Dataset excerpts:
BEGIN

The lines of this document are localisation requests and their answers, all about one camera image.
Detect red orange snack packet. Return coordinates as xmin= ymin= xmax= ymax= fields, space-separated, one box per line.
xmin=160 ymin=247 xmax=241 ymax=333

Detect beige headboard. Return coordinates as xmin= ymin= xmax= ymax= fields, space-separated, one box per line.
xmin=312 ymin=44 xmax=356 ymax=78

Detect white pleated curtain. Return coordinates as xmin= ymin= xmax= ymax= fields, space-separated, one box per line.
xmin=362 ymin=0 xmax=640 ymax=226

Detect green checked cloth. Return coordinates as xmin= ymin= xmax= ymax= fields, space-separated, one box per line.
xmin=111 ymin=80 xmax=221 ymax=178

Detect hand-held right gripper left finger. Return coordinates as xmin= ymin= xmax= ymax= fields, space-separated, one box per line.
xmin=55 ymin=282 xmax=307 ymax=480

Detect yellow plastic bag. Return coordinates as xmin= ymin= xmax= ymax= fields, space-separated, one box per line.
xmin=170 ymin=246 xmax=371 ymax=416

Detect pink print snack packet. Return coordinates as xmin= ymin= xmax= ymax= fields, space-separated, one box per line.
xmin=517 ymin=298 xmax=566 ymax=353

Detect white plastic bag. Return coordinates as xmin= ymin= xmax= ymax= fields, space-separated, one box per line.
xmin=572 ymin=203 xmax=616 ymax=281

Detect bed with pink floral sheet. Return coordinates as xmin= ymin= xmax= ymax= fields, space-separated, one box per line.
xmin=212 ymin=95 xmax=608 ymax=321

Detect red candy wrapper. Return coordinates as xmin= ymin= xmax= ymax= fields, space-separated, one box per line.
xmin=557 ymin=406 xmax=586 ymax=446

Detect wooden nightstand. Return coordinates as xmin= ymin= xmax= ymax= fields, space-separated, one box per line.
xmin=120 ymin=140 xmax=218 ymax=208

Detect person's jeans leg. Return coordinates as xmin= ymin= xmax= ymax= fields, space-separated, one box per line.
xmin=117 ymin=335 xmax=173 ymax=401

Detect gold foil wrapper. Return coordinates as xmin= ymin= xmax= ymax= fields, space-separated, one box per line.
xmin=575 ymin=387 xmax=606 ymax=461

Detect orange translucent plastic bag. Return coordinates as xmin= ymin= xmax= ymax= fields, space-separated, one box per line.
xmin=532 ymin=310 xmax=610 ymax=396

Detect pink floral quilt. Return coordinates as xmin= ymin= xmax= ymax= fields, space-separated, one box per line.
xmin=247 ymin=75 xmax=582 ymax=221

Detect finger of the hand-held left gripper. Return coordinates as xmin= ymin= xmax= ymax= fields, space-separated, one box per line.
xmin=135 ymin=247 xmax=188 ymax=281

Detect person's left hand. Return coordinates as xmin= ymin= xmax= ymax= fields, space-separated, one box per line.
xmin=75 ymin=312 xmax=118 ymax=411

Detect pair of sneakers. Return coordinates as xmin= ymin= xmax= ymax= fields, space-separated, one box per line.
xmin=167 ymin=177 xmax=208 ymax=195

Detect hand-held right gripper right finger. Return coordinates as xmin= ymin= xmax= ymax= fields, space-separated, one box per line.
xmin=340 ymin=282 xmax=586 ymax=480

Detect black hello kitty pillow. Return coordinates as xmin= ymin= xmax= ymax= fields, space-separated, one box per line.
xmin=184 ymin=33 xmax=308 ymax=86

END

Exercise: Recopy all the entries faithfully, leaving none out.

Output of the exercise:
The lines of this document are localisation requests and their answers, all about one camera image.
Detect red orange snack packet. Return coordinates as xmin= ymin= xmax= ymax= fields, space-separated, one box per line.
xmin=160 ymin=247 xmax=241 ymax=333

Detect beige headboard. Return coordinates as xmin= ymin= xmax= ymax= fields, space-separated, one box per line.
xmin=312 ymin=44 xmax=356 ymax=78

Detect white pleated curtain. Return coordinates as xmin= ymin= xmax= ymax= fields, space-separated, one box per line.
xmin=362 ymin=0 xmax=640 ymax=226

Detect green checked cloth. Return coordinates as xmin= ymin= xmax= ymax= fields, space-separated, one box per line.
xmin=111 ymin=80 xmax=221 ymax=178

Detect hand-held right gripper left finger. Return coordinates as xmin= ymin= xmax= ymax= fields, space-separated, one box per line.
xmin=55 ymin=282 xmax=307 ymax=480

Detect yellow plastic bag. Return coordinates as xmin= ymin= xmax= ymax= fields, space-separated, one box per line.
xmin=170 ymin=246 xmax=371 ymax=416

Detect pink print snack packet. Return coordinates as xmin= ymin= xmax= ymax= fields, space-separated, one box per line.
xmin=517 ymin=298 xmax=566 ymax=353

Detect white plastic bag. Return coordinates as xmin= ymin= xmax= ymax= fields, space-separated, one box per line.
xmin=572 ymin=203 xmax=616 ymax=281

Detect bed with pink floral sheet. Return coordinates as xmin= ymin= xmax= ymax= fields, space-separated, one box per line.
xmin=212 ymin=95 xmax=608 ymax=321

Detect red candy wrapper. Return coordinates as xmin= ymin= xmax= ymax= fields, space-separated, one box per line.
xmin=557 ymin=406 xmax=586 ymax=446

Detect wooden nightstand. Return coordinates as xmin= ymin= xmax= ymax= fields, space-separated, one box per line.
xmin=120 ymin=140 xmax=218 ymax=208

Detect person's jeans leg. Return coordinates as xmin= ymin= xmax= ymax= fields, space-separated, one box per line.
xmin=117 ymin=335 xmax=173 ymax=401

Detect gold foil wrapper. Return coordinates as xmin= ymin= xmax= ymax= fields, space-separated, one box per line.
xmin=575 ymin=387 xmax=606 ymax=461

Detect orange translucent plastic bag. Return coordinates as xmin= ymin= xmax= ymax= fields, space-separated, one box per line.
xmin=532 ymin=310 xmax=610 ymax=396

Detect pink floral quilt. Return coordinates as xmin= ymin= xmax= ymax= fields, space-separated, one box per line.
xmin=247 ymin=75 xmax=582 ymax=221

Detect finger of the hand-held left gripper. Return coordinates as xmin= ymin= xmax= ymax= fields, space-separated, one box per line.
xmin=135 ymin=247 xmax=188 ymax=281

Detect person's left hand. Return coordinates as xmin= ymin= xmax= ymax= fields, space-separated, one box per line.
xmin=75 ymin=312 xmax=118 ymax=411

Detect pair of sneakers. Return coordinates as xmin= ymin= xmax= ymax= fields, space-separated, one box per line.
xmin=167 ymin=177 xmax=208 ymax=195

Detect hand-held right gripper right finger. Return coordinates as xmin= ymin= xmax= ymax= fields, space-separated, one box per line.
xmin=340 ymin=282 xmax=586 ymax=480

Detect black hello kitty pillow. Return coordinates as xmin= ymin= xmax= ymax= fields, space-separated, one box per line.
xmin=184 ymin=33 xmax=308 ymax=86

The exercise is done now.